> _ASSIGNED TASK_
The reply should hold only the lines below from the one with "I need to verify whether the white paper" to the end, each copied exactly.

> _Data excerpts_
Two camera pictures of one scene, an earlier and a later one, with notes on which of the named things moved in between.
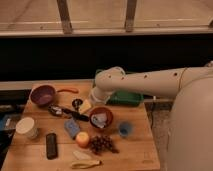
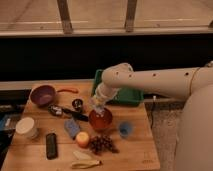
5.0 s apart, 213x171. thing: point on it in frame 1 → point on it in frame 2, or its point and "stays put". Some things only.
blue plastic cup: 125,129 stays put
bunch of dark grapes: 102,143 stays put
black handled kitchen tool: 57,110 stays put
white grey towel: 99,120 → 99,111
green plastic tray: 125,97 stays put
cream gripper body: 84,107 → 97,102
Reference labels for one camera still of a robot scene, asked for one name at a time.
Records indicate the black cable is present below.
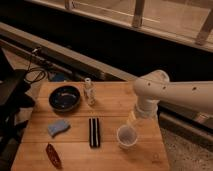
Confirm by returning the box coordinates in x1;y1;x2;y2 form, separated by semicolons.
23;46;54;84

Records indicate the black chair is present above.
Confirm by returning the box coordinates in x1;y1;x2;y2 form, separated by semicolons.
0;48;35;155

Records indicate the dark red oblong object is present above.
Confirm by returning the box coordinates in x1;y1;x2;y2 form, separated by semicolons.
46;143;62;169

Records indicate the dark blue ceramic bowl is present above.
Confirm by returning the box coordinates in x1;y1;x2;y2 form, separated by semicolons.
49;85;81;112

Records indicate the clear plastic bottle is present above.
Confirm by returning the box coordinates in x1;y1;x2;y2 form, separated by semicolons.
83;78;95;106

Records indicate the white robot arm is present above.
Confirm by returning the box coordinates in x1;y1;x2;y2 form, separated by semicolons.
127;70;213;125

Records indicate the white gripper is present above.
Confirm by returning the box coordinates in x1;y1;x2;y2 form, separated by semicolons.
126;104;157;127

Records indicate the white ceramic cup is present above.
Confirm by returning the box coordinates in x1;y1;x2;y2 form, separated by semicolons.
116;124;138;149

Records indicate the black white striped block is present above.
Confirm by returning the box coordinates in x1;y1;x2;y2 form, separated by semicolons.
89;118;101;148

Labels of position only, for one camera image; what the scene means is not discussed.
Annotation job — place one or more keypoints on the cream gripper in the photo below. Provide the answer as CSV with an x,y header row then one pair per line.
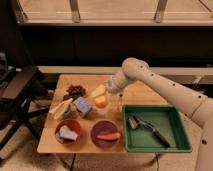
x,y
100,90

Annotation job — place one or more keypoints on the small orange apple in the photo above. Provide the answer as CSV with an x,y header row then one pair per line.
x,y
101,102

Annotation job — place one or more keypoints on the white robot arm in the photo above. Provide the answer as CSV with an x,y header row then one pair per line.
x,y
197,107

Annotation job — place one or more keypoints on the white paper cup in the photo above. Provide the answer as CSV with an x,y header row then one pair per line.
x,y
105,110

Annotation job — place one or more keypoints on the blue box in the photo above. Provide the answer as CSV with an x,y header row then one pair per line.
x,y
82,106

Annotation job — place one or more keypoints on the dark grapes bunch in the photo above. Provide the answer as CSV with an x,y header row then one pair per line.
x,y
74,91

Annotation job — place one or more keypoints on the purple bowl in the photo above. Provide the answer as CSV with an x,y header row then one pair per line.
x,y
103,127

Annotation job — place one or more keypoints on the orange carrot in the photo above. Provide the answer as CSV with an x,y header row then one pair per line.
x,y
109,137

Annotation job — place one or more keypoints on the yellow banana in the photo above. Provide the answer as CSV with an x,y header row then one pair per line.
x,y
58,111

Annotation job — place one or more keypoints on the red bowl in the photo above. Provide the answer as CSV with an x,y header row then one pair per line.
x,y
73,125

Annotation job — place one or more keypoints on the blue grey cloth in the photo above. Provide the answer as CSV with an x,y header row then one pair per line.
x,y
66,133

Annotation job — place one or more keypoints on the green plastic tray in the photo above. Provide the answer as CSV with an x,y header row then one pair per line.
x,y
165,119

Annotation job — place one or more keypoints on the black chair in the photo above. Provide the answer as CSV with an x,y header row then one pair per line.
x,y
15,102

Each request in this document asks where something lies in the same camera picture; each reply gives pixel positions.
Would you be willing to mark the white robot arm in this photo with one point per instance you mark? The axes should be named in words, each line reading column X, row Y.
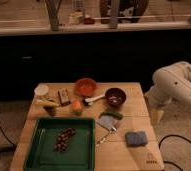
column 169, row 82

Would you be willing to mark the blue sponge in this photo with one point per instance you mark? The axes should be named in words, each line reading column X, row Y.
column 134, row 139

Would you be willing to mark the bunch of red grapes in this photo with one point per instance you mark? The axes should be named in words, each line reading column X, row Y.
column 63, row 139

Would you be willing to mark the green cucumber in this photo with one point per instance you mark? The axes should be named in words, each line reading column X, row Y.
column 113, row 114

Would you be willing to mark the brown chocolate bar box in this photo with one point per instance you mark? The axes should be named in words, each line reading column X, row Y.
column 64, row 97

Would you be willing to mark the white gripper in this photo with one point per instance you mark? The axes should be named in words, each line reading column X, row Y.
column 156, row 111

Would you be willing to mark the yellow corn cob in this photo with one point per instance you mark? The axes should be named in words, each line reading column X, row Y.
column 45, row 102

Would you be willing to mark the orange bowl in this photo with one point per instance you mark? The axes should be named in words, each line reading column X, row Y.
column 85, row 87

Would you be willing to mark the purple bowl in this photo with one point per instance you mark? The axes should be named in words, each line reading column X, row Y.
column 115, row 97

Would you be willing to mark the green plastic tray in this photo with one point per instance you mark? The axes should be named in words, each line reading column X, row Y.
column 80, row 154

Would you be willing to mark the white dish brush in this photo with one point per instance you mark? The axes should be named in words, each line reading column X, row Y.
column 90, row 101

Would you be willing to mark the metal cleaver spatula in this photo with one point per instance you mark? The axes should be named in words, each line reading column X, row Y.
column 109, row 123

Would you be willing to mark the orange peach fruit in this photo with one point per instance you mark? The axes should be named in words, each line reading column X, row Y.
column 77, row 107

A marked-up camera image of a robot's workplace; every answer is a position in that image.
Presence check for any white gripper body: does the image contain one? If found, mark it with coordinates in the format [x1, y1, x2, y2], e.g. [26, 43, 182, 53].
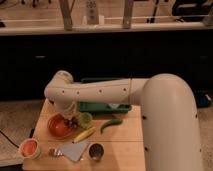
[59, 102, 78, 120]

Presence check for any dark purple grape bunch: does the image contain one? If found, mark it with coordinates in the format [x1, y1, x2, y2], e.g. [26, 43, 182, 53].
[65, 117, 79, 128]

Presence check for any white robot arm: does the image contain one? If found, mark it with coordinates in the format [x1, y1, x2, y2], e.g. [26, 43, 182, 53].
[44, 70, 204, 171]

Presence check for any red bowl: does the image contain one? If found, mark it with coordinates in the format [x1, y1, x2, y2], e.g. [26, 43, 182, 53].
[47, 114, 74, 139]

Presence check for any green tray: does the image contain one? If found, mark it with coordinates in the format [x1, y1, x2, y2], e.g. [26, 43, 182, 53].
[78, 78, 132, 114]

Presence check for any light green cup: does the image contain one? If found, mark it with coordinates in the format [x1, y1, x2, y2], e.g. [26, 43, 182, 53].
[78, 113, 92, 129]

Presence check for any yellow corn cob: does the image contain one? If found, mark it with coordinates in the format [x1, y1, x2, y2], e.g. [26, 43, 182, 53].
[73, 127, 96, 143]

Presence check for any white cloth in tray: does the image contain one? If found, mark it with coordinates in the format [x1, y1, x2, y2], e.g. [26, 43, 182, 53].
[108, 104, 120, 109]

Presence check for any small silver metal object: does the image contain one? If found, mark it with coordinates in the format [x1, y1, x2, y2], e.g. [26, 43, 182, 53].
[48, 148, 62, 157]

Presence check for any green chili pepper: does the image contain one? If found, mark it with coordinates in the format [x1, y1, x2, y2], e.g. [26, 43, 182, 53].
[100, 119, 123, 134]

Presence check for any dark metal cup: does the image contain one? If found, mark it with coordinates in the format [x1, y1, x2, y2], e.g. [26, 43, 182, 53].
[89, 143, 104, 161]

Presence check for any orange cup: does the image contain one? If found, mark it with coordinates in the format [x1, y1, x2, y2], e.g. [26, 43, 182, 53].
[18, 138, 41, 159]

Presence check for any dark blue bag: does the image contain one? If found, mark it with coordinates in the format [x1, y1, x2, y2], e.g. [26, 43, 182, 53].
[197, 92, 212, 108]

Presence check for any black cable left floor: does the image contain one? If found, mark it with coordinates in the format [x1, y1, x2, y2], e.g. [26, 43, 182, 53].
[0, 129, 20, 149]

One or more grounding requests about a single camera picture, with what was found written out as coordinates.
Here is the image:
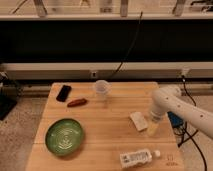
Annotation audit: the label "white sponge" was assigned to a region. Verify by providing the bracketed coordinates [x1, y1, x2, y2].
[130, 112, 148, 131]

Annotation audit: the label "white plastic bottle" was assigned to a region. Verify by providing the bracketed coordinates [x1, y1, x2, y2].
[120, 149, 161, 168]

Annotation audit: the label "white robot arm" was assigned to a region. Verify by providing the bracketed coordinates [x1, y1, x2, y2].
[149, 85, 213, 139]

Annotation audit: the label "green ceramic bowl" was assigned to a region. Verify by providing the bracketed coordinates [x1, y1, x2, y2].
[45, 118, 84, 157]

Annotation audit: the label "blue plug connector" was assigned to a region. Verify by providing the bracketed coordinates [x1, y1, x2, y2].
[168, 112, 184, 128]

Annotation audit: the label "clear plastic cup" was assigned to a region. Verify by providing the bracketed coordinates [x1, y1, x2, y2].
[93, 80, 110, 101]

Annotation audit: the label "brown sausage toy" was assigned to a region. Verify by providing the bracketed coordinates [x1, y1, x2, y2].
[67, 98, 88, 107]

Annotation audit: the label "black smartphone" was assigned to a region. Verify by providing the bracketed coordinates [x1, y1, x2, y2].
[56, 85, 72, 102]

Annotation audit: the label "black equipment at left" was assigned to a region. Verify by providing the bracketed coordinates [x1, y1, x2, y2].
[0, 72, 21, 121]

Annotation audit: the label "black floor cables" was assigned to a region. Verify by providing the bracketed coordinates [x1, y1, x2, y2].
[171, 75, 209, 171]

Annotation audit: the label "white wall outlet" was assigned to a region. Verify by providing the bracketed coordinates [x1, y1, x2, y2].
[90, 71, 98, 79]

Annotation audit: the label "black hanging cable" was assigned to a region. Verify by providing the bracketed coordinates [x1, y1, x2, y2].
[107, 9, 145, 81]

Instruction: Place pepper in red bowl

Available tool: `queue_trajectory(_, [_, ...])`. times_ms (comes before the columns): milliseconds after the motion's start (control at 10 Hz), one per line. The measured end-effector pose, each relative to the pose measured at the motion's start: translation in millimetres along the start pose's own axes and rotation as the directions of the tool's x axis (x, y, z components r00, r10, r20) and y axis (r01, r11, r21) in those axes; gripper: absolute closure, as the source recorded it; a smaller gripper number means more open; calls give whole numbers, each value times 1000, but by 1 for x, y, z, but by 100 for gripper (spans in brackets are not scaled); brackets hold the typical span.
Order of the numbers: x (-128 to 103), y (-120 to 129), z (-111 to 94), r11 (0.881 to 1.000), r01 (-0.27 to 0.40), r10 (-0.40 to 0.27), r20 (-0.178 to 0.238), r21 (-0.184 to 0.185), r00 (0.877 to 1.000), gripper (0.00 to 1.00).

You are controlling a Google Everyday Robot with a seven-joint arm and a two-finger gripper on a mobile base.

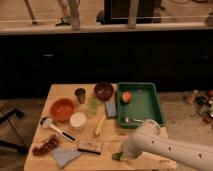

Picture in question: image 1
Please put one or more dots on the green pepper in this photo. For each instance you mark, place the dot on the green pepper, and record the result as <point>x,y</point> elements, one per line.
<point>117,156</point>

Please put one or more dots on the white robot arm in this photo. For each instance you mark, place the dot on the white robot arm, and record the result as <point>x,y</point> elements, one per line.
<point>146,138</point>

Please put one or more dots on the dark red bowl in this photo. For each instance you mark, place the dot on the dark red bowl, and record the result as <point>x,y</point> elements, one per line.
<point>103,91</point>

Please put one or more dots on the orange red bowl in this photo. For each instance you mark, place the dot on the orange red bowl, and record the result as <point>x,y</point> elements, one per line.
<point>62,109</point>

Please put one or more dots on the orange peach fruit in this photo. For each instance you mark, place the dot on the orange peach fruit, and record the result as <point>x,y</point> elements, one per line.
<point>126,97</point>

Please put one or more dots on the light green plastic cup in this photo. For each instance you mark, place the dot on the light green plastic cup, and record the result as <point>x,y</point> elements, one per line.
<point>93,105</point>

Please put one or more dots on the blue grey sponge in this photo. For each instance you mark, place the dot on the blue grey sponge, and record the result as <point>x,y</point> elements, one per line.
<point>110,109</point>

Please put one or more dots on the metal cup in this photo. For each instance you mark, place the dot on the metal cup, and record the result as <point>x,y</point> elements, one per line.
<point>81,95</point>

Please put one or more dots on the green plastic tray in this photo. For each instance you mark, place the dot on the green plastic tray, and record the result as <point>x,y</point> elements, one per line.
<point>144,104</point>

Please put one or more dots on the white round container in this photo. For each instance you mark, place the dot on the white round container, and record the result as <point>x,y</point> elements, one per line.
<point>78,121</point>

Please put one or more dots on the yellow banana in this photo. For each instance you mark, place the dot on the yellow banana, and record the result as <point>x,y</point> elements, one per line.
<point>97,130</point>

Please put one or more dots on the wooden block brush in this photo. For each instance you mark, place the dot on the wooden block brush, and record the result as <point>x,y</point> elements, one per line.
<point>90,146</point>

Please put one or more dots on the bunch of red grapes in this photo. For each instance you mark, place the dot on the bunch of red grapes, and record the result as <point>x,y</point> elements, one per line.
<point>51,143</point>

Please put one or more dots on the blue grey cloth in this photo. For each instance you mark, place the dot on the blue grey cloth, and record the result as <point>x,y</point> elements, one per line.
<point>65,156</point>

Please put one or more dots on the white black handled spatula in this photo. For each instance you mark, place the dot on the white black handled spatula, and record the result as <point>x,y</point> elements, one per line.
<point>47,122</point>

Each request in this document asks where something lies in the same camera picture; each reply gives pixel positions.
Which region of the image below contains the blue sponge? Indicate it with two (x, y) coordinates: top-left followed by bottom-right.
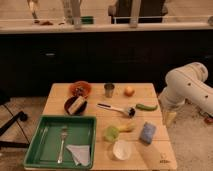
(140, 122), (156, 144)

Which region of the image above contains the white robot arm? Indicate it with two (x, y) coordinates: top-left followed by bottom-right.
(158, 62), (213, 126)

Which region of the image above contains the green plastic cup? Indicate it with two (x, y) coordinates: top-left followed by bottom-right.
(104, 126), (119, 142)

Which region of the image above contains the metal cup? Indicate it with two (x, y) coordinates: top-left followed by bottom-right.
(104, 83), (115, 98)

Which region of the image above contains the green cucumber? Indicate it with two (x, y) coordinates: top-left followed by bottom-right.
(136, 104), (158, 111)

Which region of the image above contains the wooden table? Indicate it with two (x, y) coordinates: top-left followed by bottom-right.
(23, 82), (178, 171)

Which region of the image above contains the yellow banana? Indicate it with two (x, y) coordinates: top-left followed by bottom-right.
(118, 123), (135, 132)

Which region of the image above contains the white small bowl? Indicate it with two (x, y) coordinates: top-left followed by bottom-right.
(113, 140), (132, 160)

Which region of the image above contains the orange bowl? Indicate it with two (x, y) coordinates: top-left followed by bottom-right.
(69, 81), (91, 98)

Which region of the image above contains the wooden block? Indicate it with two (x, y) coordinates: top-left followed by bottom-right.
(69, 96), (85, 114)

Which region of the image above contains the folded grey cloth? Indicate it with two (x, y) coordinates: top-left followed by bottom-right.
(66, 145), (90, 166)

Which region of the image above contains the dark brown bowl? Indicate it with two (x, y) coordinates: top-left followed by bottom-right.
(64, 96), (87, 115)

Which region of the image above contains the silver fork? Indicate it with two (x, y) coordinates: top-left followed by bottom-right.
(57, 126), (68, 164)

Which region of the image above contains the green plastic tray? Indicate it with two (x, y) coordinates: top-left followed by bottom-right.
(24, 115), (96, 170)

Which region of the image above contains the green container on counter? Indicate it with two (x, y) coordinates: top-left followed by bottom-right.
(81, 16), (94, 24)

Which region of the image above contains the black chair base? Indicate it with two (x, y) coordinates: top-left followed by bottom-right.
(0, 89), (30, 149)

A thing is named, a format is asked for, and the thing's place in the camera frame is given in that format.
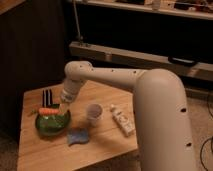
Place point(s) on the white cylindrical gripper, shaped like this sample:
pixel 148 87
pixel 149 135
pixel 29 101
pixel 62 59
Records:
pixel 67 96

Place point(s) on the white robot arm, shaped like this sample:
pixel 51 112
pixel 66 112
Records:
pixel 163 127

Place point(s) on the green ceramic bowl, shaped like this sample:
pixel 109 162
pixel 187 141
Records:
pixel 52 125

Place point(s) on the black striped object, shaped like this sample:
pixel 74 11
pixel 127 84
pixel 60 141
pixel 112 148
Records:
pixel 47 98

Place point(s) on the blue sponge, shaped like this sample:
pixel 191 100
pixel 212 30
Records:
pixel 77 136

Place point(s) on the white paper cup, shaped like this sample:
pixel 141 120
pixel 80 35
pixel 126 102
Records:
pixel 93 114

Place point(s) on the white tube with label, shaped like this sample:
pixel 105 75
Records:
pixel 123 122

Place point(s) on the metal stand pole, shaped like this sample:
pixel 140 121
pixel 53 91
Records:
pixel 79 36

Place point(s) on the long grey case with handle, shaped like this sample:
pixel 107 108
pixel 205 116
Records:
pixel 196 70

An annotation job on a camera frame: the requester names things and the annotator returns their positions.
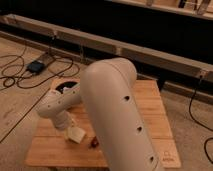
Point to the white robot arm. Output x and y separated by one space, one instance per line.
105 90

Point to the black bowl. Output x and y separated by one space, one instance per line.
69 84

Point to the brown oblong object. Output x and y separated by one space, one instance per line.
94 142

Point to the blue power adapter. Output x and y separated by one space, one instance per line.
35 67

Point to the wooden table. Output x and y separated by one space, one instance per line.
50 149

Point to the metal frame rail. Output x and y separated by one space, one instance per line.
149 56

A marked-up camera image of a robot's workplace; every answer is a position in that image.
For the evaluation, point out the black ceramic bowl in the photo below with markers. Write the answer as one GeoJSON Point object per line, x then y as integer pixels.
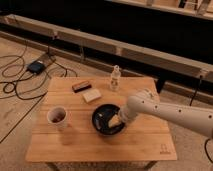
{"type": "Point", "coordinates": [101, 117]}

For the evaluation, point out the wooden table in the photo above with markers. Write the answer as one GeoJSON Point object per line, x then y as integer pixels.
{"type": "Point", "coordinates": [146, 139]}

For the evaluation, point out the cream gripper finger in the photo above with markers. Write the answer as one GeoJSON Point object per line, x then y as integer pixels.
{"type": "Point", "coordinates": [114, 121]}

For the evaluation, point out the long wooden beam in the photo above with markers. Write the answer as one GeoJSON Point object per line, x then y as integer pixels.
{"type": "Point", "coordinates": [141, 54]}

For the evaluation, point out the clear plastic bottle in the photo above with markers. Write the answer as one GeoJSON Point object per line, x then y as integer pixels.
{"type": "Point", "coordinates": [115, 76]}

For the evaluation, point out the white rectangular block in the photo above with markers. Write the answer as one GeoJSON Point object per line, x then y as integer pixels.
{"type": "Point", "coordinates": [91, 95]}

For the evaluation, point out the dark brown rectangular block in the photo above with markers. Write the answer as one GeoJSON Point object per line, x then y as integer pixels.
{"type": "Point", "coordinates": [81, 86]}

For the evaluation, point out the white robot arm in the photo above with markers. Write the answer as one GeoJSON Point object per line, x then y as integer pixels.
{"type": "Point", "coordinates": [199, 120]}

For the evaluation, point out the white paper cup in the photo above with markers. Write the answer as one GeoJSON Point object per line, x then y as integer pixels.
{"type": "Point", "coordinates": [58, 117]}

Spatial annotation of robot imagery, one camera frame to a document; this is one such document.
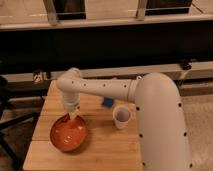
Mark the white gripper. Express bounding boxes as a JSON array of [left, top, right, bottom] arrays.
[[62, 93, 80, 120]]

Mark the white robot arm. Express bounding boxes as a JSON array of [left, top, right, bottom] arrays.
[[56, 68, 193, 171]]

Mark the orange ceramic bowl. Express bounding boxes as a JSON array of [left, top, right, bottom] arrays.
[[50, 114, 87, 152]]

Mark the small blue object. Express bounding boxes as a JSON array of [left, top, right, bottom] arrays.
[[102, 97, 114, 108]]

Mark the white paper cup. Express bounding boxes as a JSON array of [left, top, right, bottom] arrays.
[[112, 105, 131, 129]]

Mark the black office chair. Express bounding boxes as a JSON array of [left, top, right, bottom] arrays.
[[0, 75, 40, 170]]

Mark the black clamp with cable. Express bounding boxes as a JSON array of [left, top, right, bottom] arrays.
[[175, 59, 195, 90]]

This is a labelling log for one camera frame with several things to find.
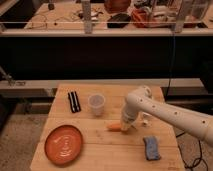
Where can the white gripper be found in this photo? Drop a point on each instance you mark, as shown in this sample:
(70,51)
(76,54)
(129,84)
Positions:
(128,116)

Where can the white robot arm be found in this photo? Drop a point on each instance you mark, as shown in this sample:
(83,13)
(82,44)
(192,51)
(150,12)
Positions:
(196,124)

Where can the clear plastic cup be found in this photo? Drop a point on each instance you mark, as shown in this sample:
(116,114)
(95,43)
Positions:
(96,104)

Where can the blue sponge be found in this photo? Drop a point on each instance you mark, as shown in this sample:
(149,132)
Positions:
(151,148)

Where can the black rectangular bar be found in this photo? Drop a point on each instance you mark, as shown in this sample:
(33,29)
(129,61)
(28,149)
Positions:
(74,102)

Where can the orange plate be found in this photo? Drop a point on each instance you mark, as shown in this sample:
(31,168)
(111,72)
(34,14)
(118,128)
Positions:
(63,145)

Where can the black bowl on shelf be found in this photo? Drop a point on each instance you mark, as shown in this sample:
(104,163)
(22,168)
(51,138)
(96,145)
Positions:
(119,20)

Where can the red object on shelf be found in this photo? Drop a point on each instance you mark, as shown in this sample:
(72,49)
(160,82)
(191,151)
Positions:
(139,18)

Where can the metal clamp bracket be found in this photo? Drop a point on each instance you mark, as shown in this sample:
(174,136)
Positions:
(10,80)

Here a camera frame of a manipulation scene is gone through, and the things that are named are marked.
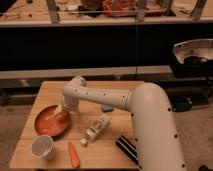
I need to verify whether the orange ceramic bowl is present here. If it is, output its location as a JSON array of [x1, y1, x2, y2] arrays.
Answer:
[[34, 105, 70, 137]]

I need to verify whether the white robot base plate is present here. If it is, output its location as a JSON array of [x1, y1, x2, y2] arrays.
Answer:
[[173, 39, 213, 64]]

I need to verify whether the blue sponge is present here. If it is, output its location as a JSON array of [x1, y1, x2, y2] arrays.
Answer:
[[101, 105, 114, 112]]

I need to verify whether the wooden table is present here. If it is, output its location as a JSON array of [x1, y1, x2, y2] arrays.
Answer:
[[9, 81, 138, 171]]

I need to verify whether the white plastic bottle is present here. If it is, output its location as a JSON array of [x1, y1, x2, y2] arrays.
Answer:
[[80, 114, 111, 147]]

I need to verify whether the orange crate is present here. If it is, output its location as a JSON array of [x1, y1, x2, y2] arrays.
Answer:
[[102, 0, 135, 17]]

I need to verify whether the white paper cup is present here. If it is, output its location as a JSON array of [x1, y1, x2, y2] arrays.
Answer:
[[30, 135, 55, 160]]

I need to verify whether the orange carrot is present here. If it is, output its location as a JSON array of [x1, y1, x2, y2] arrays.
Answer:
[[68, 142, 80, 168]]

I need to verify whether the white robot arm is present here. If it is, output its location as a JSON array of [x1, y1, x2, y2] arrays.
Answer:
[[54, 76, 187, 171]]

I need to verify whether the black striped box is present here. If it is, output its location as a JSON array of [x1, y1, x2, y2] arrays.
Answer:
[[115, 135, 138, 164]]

> _ANSWER SPACE_
I need to verify whether the white paper cup is present here. If it is, output its location as a JSON array of [x1, y1, x2, y2] arrays.
Answer:
[[30, 135, 55, 160]]

I need to verify whether the orange carrot is present here. If it is, output its location as a JSON array of [x1, y1, x2, y2] arrays.
Answer:
[[68, 142, 80, 168]]

I need to verify whether the white robot arm is present here. If it is, output its location as a JSON array of [x1, y1, x2, y2] arrays.
Answer:
[[54, 76, 187, 171]]

I need to verify whether the black striped box is present here. If it is, output its location as a JSON array of [x1, y1, x2, y2] arrays.
Answer:
[[115, 135, 138, 164]]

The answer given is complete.